Honey hunting or honey harvesting is the gathering of honey from wild bee colonies and is one of the most ancient human activities and is still practiced by aboriginal societies in parts of Africa, Asia, Australia and South America. Some of the earliest evidence of gathering honey from wild colonies is from rock painting, dating to around 8,000 BC. In the Middle Ages in Europe, the gathering of honey from wild or semi-wild bee colonies was carried out on a commercial scale.
Gathering honey from wild bee colonies is usually done by subduing the bees with smoke and breaking open the tree or rocks where the colony is located, often resulting in the physical destruction of the colony.
A documentary by freelance photo journalists Diane Summers and Eric Valli on the Honey hunters of Nepal documents Gurung tribesmen of west-central Nepal entering the jungle in search of wild honey where they use indigenous tools under precarious conditions to collect honey.
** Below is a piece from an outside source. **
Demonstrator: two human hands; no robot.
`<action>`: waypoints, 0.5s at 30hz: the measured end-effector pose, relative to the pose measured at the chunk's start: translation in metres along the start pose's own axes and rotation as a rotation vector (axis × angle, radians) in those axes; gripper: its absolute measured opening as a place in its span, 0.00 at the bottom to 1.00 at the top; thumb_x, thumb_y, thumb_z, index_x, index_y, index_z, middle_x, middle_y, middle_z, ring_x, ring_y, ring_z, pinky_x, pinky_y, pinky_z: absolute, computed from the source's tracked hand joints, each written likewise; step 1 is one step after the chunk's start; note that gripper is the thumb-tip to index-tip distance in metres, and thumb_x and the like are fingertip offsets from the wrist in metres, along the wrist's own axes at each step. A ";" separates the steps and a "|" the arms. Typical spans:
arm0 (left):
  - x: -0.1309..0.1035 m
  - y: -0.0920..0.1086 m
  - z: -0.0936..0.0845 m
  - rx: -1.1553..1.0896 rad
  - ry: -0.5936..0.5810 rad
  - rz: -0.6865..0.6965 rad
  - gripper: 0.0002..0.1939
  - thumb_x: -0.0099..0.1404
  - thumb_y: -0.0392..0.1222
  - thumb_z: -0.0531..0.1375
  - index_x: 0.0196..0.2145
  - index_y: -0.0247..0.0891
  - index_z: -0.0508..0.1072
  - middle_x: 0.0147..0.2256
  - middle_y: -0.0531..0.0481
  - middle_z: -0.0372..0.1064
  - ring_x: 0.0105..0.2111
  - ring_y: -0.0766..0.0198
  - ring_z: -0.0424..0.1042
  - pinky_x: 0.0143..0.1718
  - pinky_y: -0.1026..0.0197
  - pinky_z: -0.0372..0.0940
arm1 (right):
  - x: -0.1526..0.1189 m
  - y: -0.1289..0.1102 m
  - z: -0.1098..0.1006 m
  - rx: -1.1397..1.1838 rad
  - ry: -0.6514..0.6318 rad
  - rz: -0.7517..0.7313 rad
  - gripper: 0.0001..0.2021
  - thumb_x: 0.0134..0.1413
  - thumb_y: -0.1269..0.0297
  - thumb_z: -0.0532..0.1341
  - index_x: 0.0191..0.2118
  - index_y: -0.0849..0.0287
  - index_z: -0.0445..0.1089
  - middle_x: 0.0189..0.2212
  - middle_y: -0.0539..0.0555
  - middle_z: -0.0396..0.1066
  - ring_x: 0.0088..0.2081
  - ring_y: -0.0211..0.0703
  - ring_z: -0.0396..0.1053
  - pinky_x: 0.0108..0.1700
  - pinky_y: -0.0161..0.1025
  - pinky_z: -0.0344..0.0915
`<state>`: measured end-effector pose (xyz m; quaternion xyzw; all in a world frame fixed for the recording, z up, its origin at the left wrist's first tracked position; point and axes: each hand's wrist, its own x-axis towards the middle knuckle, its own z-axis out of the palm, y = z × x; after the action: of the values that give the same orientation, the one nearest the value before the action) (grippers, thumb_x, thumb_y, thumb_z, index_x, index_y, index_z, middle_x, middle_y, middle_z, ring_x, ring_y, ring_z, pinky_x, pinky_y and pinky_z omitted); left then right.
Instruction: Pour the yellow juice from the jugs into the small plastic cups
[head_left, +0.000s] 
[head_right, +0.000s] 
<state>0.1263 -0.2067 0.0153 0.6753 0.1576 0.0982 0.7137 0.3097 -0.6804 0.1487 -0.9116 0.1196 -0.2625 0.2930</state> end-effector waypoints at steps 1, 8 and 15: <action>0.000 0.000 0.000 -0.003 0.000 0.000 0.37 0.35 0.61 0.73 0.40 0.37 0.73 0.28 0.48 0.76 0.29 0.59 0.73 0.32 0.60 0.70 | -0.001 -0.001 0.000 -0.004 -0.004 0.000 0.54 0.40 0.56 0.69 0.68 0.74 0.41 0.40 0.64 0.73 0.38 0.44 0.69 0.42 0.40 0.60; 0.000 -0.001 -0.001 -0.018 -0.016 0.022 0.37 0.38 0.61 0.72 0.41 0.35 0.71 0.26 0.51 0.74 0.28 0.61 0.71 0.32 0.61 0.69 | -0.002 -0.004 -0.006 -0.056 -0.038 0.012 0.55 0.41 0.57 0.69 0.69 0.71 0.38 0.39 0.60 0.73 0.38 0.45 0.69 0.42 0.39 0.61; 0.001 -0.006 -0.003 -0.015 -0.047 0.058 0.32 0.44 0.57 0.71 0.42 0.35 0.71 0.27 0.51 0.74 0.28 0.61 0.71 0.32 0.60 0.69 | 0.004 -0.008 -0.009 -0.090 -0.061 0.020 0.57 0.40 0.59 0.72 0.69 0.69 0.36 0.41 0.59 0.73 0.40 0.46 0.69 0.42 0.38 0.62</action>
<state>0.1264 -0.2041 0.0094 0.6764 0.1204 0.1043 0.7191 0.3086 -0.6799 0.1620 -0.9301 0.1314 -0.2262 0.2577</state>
Twice a year high in the Himalayan foothills of central Nepal teams of men gather around cliffs that are home to the world's largest honeybee, Apis laboriosa. As they have for generations, the men come to harvest the Himalayan cliff bee's honey.
This was also documented in a BBC2 documentary in August 2008 entitled Jimmy and the Wild Honey Hunters-Sun. An English farmer travelled into the Himalayan foothills on a honey hunting expedition. The world's largest honeybee, Apis laboriosa is over twice the size of those in the UK where their larger bodies have adapted to the colder climate for insulation. The documentary involved ascending a 200-foot rope ladder and balancing a basket and a long pole to chisel away at a giant honey comb of up to 2 million bees and catch it in the basket.